Your objective :: Look through the records and copy every line in which "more" appears.

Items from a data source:

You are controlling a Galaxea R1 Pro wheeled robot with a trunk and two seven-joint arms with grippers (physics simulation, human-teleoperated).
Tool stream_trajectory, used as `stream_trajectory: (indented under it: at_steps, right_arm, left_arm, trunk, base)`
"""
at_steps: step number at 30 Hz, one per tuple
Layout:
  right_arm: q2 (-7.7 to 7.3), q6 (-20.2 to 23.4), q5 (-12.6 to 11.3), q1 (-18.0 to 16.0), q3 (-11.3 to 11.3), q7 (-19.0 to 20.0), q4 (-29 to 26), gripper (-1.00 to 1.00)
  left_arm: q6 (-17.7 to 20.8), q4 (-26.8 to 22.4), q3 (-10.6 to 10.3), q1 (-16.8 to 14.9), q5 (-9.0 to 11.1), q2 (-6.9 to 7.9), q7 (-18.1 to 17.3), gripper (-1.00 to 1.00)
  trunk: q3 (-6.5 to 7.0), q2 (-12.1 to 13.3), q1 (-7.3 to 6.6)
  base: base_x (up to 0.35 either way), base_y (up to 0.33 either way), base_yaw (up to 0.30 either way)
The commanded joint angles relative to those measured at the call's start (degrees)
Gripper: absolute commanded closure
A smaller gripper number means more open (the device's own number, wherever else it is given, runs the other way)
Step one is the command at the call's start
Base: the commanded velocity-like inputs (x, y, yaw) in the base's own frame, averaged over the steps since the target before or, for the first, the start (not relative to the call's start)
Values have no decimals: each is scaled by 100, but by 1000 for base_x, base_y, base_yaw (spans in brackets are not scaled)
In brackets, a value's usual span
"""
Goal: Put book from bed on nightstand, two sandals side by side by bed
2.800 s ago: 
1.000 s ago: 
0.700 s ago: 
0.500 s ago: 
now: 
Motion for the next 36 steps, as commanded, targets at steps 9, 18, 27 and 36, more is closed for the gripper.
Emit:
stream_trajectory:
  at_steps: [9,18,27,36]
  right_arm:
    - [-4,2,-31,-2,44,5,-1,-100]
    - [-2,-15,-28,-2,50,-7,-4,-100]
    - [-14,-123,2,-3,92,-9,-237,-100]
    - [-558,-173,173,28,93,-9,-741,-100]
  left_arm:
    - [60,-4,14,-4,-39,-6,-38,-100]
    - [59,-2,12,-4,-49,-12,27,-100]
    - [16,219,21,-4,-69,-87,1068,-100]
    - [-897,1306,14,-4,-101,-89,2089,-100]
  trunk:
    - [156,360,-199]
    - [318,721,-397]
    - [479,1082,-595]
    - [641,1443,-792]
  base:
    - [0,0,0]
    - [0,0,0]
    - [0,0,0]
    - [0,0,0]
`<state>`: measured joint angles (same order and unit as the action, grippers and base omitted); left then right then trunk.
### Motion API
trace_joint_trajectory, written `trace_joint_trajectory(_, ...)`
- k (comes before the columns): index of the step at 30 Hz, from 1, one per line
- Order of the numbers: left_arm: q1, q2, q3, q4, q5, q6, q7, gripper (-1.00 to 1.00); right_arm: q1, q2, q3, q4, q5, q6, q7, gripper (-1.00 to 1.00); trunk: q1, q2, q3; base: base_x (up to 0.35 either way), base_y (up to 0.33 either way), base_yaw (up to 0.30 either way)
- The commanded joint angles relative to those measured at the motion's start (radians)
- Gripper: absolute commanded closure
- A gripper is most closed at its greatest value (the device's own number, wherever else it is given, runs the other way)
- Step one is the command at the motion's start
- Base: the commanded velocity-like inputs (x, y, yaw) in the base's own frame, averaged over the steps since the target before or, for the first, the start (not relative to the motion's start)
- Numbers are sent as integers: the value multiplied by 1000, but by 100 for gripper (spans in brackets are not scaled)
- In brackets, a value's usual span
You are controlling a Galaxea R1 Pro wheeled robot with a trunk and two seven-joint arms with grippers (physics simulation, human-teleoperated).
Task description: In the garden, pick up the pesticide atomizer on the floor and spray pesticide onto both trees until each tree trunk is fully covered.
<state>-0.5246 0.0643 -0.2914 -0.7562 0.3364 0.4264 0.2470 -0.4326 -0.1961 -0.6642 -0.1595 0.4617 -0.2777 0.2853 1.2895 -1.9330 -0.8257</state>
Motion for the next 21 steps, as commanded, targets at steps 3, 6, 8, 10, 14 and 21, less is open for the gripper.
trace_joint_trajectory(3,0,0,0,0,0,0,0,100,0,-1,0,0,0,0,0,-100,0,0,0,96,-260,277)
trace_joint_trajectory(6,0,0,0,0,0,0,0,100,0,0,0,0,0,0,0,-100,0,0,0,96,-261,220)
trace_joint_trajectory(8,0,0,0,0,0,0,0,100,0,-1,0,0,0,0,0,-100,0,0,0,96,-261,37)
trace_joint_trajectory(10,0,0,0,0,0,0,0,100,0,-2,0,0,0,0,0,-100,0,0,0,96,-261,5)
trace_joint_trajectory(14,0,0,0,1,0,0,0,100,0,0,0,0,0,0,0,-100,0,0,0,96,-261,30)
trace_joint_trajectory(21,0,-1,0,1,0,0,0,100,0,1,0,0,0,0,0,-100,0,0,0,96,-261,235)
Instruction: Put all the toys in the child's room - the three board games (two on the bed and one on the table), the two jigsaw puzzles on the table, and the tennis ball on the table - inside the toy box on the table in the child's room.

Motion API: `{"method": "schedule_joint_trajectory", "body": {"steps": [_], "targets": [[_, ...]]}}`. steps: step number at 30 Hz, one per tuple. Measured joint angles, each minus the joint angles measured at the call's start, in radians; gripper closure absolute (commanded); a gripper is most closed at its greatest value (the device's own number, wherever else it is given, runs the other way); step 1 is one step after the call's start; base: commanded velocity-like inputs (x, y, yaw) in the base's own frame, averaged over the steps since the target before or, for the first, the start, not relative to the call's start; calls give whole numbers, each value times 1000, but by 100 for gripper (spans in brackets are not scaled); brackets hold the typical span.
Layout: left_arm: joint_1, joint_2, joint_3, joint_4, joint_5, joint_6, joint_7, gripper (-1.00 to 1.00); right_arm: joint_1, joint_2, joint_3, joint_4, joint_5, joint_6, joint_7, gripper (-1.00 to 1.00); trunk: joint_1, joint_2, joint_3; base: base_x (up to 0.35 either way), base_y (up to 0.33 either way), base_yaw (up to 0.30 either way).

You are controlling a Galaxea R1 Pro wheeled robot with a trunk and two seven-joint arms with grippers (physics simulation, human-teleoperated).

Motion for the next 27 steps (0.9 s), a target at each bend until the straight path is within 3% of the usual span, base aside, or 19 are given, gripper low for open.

Written answer ::
A smaller gripper number means more open (the device's own number, wherever else it is given, runs the other way)
Motion for the next 36 steps, as commanded, targets at steps 9, 18, 27 and 36, more is closed for the gripper.

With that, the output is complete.